Determine how many lines of the data include the word "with", and write only that number.

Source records
* * * *
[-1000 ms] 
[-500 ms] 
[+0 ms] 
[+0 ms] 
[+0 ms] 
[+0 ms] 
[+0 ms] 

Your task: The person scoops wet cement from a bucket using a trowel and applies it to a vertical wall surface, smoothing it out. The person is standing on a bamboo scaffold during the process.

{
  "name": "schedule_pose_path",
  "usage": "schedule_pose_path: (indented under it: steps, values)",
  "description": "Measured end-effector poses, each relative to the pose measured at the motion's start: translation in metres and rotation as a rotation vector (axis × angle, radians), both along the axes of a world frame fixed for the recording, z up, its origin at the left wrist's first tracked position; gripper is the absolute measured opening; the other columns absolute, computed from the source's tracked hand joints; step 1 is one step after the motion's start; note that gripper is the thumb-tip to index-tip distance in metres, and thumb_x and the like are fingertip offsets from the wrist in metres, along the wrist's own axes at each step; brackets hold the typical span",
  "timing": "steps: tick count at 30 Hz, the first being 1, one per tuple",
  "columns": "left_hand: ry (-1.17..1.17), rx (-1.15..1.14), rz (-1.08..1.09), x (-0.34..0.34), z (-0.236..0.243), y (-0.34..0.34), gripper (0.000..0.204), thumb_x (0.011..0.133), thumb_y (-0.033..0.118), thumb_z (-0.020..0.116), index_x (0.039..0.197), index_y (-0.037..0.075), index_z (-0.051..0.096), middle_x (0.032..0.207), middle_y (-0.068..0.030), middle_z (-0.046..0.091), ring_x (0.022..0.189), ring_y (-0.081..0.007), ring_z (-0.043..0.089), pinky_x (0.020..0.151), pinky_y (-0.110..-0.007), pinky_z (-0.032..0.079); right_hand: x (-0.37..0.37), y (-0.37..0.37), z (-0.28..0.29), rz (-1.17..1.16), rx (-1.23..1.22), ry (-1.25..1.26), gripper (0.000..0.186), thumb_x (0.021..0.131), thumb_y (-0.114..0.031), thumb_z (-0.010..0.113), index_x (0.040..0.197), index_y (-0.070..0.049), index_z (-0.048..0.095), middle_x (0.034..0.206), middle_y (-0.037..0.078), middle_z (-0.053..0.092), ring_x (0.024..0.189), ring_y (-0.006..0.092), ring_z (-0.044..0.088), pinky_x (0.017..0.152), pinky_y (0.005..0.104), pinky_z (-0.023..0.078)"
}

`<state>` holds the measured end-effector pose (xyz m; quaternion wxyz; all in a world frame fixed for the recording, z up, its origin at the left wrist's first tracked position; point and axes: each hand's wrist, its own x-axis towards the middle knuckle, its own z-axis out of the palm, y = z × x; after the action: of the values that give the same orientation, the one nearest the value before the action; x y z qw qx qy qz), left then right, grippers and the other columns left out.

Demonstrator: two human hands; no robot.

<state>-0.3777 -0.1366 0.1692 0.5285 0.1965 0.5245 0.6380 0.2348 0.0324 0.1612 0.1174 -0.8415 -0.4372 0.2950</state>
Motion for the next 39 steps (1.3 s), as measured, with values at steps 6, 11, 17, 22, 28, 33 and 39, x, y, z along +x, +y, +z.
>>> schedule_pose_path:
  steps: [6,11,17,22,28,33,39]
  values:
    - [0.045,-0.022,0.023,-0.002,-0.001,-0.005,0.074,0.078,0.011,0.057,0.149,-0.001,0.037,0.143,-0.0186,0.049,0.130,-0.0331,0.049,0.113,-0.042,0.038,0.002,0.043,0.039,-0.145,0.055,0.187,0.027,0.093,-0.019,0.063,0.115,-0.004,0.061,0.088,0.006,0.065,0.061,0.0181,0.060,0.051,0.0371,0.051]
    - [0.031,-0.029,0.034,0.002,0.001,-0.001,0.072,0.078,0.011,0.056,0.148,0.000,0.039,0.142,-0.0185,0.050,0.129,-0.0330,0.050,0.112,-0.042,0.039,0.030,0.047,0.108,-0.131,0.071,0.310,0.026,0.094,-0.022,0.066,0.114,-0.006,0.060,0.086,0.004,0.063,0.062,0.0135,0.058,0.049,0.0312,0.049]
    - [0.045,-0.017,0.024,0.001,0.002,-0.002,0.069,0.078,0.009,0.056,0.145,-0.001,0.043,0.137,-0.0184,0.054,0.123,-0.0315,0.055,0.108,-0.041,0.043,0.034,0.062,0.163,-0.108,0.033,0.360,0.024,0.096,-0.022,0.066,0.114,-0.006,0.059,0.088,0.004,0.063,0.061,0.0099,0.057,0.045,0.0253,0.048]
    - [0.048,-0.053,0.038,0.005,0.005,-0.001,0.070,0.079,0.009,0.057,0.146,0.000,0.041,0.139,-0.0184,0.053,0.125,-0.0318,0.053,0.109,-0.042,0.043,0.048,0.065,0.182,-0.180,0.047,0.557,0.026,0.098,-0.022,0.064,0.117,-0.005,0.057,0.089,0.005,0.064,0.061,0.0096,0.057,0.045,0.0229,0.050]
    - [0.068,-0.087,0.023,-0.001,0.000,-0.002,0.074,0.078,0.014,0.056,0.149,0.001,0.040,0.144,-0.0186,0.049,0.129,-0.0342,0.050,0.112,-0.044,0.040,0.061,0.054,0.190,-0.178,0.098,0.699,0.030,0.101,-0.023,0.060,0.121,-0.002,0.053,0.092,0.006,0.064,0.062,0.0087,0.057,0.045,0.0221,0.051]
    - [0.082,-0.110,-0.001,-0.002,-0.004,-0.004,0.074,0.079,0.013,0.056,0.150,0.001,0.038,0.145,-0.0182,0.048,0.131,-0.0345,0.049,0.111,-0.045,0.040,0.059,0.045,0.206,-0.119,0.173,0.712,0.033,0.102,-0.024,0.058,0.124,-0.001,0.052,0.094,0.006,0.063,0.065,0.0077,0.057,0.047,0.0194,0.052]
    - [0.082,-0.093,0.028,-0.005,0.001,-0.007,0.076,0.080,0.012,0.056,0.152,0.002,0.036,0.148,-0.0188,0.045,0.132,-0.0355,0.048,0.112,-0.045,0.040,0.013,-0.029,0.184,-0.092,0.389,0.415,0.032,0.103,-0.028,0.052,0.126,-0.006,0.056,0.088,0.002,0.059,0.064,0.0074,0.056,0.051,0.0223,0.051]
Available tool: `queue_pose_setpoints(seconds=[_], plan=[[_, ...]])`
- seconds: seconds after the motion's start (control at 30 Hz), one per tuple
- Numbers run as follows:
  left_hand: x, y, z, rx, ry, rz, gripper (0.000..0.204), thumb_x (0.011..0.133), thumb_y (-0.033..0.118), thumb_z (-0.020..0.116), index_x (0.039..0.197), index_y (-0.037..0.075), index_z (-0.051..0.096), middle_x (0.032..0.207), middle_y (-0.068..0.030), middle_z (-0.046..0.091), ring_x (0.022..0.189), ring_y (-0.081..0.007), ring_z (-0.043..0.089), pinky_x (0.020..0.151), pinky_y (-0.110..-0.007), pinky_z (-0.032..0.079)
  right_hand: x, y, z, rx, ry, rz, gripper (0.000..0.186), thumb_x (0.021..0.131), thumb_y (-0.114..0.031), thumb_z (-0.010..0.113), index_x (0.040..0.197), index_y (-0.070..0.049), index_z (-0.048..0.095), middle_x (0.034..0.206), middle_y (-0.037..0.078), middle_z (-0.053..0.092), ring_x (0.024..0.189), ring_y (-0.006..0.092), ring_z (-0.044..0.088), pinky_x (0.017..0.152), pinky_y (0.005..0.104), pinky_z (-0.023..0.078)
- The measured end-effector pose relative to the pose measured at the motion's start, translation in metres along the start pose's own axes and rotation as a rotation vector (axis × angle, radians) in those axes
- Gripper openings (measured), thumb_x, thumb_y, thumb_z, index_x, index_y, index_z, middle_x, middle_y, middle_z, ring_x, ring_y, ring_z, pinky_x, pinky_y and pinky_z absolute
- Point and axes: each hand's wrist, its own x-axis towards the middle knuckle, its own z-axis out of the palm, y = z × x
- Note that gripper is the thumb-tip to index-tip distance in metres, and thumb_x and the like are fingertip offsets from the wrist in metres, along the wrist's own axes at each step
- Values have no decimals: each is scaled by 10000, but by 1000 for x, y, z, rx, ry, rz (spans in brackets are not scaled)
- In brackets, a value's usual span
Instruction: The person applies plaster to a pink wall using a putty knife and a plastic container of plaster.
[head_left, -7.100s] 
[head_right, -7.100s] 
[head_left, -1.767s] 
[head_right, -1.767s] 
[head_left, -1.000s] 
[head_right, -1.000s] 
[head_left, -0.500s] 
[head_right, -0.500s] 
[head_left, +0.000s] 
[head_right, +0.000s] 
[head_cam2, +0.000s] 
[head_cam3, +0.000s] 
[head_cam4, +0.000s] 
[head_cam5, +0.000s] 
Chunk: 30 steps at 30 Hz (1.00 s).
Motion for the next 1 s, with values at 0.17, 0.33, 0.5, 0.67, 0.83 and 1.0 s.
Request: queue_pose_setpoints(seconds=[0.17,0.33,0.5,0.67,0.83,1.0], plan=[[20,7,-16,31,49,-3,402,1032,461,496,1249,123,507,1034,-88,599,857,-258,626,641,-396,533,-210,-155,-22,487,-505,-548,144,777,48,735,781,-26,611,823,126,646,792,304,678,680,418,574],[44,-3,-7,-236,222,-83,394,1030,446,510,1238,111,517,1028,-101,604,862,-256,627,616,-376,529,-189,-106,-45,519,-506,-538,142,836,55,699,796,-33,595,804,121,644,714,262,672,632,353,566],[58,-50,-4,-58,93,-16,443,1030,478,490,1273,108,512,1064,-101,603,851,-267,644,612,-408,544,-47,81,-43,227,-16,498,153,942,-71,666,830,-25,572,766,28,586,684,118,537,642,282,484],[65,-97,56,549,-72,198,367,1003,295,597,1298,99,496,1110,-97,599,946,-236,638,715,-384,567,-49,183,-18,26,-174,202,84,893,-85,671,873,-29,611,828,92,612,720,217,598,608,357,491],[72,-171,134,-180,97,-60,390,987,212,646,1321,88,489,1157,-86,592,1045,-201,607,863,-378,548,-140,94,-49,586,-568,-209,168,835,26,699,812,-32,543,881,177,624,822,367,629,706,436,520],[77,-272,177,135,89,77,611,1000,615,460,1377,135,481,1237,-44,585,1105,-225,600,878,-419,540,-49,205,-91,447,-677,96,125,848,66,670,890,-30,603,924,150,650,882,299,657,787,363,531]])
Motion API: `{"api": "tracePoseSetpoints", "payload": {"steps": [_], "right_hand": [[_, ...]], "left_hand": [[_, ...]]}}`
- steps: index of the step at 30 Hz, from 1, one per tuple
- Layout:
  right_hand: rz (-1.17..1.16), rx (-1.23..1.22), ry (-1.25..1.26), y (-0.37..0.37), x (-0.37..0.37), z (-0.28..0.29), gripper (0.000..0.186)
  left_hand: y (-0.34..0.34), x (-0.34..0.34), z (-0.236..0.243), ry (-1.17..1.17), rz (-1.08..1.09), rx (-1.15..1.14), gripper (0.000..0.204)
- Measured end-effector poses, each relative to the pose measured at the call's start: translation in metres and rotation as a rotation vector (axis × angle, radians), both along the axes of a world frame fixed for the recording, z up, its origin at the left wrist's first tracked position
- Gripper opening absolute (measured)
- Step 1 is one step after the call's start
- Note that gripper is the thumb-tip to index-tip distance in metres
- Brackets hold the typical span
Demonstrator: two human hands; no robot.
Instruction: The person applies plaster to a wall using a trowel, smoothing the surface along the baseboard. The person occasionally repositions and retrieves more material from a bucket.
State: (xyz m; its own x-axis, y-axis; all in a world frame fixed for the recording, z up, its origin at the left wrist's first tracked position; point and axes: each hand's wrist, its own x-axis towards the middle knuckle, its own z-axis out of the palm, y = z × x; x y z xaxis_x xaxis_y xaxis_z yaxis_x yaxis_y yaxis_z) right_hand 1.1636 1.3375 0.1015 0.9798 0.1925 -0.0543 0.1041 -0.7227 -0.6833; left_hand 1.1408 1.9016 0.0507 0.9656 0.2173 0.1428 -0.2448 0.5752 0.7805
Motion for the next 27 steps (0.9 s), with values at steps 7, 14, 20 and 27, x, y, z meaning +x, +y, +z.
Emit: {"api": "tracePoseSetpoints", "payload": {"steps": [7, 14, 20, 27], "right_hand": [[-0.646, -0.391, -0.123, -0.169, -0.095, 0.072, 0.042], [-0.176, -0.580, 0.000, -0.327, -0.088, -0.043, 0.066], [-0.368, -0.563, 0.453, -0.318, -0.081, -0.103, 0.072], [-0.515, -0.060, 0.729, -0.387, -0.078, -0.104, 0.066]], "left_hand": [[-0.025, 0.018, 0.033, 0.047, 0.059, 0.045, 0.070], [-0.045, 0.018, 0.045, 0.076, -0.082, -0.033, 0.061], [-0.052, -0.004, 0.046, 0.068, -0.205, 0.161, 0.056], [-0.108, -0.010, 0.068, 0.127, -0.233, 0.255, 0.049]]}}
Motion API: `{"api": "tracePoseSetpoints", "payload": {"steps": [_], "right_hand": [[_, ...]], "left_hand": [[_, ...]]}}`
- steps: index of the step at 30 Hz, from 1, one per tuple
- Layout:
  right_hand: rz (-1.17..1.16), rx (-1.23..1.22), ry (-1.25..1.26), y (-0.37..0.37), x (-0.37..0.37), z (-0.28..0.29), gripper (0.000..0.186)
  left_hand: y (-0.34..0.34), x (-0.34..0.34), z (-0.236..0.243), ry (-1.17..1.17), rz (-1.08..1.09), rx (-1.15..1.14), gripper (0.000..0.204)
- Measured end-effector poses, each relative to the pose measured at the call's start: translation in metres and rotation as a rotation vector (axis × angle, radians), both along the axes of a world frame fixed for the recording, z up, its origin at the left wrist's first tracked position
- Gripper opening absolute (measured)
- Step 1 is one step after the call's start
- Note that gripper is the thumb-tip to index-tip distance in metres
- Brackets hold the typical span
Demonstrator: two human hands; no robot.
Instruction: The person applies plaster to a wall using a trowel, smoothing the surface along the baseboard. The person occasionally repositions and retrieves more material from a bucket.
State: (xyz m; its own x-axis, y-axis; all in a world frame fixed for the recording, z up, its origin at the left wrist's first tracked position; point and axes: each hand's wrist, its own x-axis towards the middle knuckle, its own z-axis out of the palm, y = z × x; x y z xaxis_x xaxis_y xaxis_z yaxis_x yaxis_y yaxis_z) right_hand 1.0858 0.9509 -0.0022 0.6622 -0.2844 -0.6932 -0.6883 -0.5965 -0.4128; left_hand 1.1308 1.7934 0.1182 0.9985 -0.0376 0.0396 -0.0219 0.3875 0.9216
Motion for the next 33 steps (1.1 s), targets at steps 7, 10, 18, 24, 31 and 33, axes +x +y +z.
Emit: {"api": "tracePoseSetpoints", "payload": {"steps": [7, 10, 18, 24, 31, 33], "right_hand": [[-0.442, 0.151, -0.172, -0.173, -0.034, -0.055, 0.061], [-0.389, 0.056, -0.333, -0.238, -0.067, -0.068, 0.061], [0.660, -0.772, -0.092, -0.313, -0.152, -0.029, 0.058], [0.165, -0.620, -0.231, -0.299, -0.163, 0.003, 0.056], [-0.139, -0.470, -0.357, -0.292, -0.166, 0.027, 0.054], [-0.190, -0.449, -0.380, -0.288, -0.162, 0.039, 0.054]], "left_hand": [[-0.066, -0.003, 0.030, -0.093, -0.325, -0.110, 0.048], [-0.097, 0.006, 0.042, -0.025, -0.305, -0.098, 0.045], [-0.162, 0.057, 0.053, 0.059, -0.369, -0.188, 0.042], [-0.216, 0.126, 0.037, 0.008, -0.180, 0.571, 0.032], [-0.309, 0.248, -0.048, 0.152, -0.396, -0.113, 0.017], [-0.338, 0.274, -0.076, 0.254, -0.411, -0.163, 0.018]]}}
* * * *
## ANSWER
3